[Dataset records]
·····

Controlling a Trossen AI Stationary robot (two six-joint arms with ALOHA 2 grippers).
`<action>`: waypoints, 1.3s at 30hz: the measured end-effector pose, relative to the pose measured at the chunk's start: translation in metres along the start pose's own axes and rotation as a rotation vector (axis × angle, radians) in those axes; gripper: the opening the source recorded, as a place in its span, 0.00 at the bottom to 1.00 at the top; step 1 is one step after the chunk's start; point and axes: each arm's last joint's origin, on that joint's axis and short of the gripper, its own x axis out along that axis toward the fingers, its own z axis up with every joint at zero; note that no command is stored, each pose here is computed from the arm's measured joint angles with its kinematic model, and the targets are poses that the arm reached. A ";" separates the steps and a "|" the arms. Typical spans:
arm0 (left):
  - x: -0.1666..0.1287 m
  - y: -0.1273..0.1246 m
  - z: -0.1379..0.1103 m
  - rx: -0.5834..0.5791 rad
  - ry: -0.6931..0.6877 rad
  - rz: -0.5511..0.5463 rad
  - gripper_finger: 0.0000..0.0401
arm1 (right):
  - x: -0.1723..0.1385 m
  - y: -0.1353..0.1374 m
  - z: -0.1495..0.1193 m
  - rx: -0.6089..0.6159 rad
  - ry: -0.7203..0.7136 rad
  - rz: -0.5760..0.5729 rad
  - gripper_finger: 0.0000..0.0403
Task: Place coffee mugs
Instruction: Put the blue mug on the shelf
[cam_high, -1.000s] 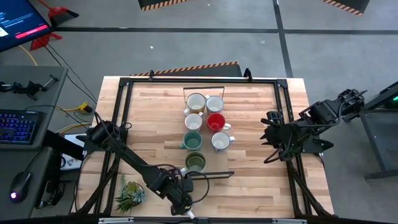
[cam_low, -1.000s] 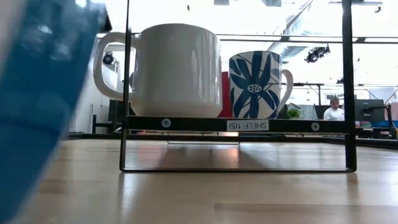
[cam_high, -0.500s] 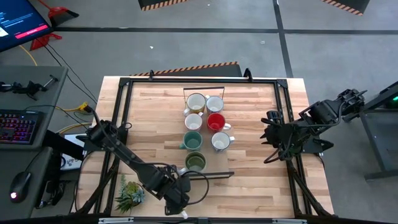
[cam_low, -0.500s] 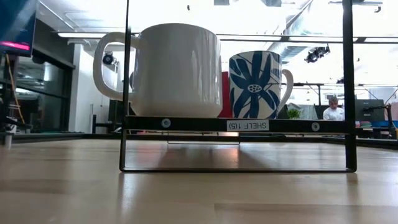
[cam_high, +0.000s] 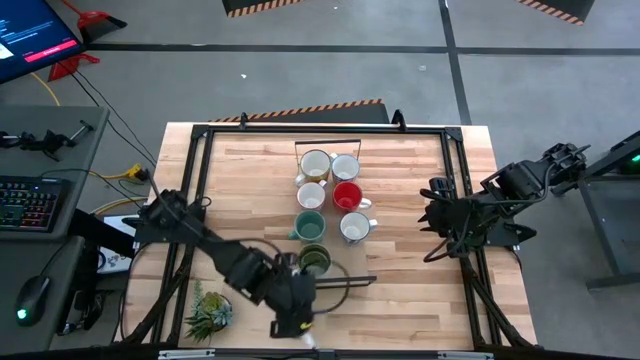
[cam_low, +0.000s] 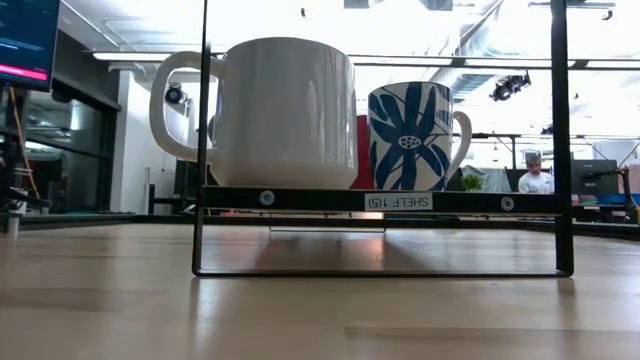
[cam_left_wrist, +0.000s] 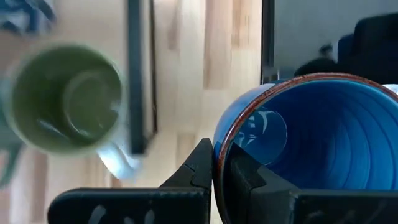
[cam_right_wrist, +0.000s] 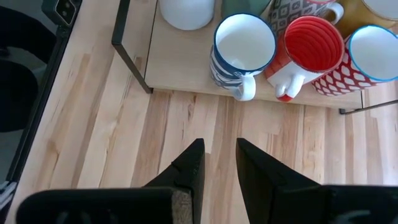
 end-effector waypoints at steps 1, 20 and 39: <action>-0.002 0.004 0.004 0.004 -0.011 0.002 0.01 | 0.000 0.000 0.000 0.002 0.001 0.000 0.18; 0.065 0.010 0.051 0.162 -0.173 -0.068 0.01 | -0.004 -0.004 -0.008 0.004 0.036 -0.029 0.18; 0.125 -0.007 0.072 0.230 -0.170 -0.027 0.01 | -0.010 -0.006 -0.011 0.010 0.009 -0.034 0.18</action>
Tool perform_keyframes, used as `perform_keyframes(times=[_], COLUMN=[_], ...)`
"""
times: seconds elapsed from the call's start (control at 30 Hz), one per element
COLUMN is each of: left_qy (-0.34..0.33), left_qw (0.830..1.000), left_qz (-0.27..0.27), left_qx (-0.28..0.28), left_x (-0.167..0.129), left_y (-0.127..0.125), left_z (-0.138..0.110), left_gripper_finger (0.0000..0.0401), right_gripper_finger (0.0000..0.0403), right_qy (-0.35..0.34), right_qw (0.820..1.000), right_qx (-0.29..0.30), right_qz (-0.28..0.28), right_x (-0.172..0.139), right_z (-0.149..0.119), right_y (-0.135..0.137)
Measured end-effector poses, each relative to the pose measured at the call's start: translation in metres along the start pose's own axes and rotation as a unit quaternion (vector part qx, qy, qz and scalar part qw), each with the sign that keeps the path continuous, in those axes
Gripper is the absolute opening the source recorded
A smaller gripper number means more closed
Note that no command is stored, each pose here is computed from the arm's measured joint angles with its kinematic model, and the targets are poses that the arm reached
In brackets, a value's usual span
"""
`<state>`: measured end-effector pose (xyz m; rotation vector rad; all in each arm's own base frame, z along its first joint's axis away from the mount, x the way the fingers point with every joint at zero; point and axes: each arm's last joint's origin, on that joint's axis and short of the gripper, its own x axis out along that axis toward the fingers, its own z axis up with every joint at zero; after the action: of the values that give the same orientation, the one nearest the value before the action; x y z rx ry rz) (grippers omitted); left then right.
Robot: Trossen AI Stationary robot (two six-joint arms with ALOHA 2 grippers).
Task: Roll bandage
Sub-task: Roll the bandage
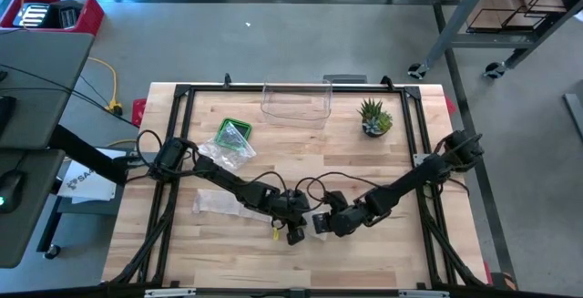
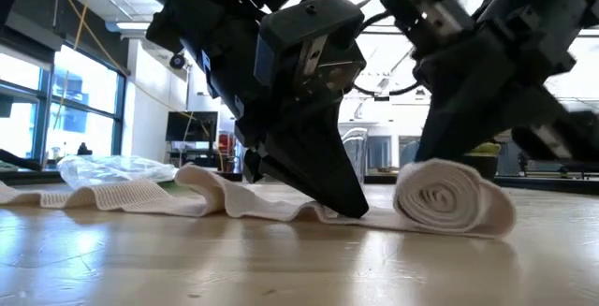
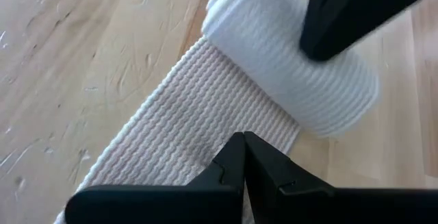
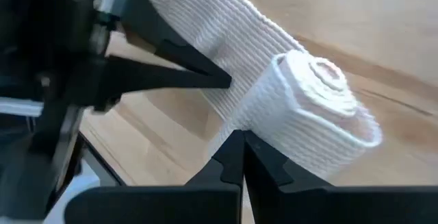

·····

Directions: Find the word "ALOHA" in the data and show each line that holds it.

Result of the task:
Controlling a Trossen AI Stationary robot (two six-joint arms with ALOHA 2 grippers).
Robot: Trossen AI Stationary robot (two six-joint arms with ALOHA 2 grippers).

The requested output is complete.